• Assignment:
The whole of the data is to be duplicated precisely.
====== Data extract
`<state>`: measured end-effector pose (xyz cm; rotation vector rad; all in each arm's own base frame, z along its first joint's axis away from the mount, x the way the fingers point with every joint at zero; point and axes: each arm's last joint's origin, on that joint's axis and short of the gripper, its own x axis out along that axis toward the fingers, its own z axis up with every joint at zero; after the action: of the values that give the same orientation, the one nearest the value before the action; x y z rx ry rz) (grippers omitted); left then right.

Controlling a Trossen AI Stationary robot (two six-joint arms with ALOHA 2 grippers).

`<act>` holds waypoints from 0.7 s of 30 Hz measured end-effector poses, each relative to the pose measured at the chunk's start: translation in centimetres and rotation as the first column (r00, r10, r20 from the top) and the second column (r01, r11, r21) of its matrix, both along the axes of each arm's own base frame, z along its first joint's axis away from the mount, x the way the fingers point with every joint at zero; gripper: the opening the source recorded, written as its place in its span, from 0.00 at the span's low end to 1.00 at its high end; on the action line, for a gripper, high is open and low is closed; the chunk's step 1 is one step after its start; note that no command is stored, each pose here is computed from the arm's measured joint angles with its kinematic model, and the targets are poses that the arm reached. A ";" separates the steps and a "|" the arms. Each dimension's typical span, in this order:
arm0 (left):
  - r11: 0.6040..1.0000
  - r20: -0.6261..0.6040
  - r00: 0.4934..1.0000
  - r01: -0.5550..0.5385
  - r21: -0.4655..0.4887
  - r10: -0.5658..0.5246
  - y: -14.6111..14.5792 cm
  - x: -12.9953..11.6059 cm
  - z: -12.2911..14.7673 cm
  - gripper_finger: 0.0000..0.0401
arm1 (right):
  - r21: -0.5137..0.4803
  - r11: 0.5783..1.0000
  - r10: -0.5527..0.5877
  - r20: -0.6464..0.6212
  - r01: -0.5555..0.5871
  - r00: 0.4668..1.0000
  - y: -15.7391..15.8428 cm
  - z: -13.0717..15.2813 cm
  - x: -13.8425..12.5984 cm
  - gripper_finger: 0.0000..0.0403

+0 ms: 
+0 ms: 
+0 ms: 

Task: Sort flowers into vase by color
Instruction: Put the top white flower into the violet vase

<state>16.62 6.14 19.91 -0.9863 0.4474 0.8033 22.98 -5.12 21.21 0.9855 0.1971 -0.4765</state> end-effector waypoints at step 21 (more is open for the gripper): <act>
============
• Answer area:
`<state>`: measured end-effector pose (xyz cm; rotation vector rad; all in each arm's own base frame, z along its first joint's axis away from the mount, x the way the fingers point with every joint at zero; point and axes: each arm's last joint's origin, on that joint's axis and short of the gripper, its own x axis out along that axis toward the fingers, its own z axis up with every joint at zero; after the action: of the values that give the same orientation, the one nearest the value before the action; x y z rx ry rz) (grippers omitted); left then right.

Controlling a Trossen AI Stationary robot (two six-joint arms with ALOHA 2 grippers).

`<act>` holds waypoints from 0.7 s of 30 Hz measured end-effector poses, each relative to the pose measured at the chunk's start: translation in centimetres and rotation as the first column (r00, r10, r20 from the top) and the second column (r01, r11, r21) of its matrix, both along the axes of each arm's own base frame, z along its first joint's axis away from the mount, x the way the fingers point with every joint at zero; gripper: the opening the source recorded, written as its place in its span, from 0.00 at the span's low end to 1.00 at its high end; on the action line, for a gripper, high is open and low is closed; the chunk's step 1 is one step after its start; note that no command is stored, each pose here is computed from the arm's measured joint angles with its kinematic model, and the targets are poses that the arm reached. A ";" separates the steps and a "|" the arms. Each dimension's typical span, in this order:
arm0 (left):
  - r11: 0.6040..1.0000
  - r20: -0.6261..0.6040
  - r00: 0.4934..1.0000
  - r01: -0.5550..0.5385
  - r21: -0.4655..0.4887
  - r10: -0.5658..0.5246
  - y: -14.6111..14.5792 cm
  - x: -12.9953..11.6059 cm
  - z: -12.2911..14.7673 cm
  - gripper_finger: 0.0000..0.0401
arm1 (right):
  - r21: -0.5137..0.4803
  - r11: 0.5783..1.0000
  - r10: -0.5527..0.5877
  - r20: -0.6464..0.6212
  - r01: -0.5555..0.5871
  - r00: 0.4668..1.0000
  - y: -15.7391..15.8428 cm
  - z: -13.0717..15.2813 cm
  - x: -13.8425..12.5984 cm
  - gripper_finger: 0.0000..0.0403

+0 ms: 
+0 ms: 
+0 ms: 

Task: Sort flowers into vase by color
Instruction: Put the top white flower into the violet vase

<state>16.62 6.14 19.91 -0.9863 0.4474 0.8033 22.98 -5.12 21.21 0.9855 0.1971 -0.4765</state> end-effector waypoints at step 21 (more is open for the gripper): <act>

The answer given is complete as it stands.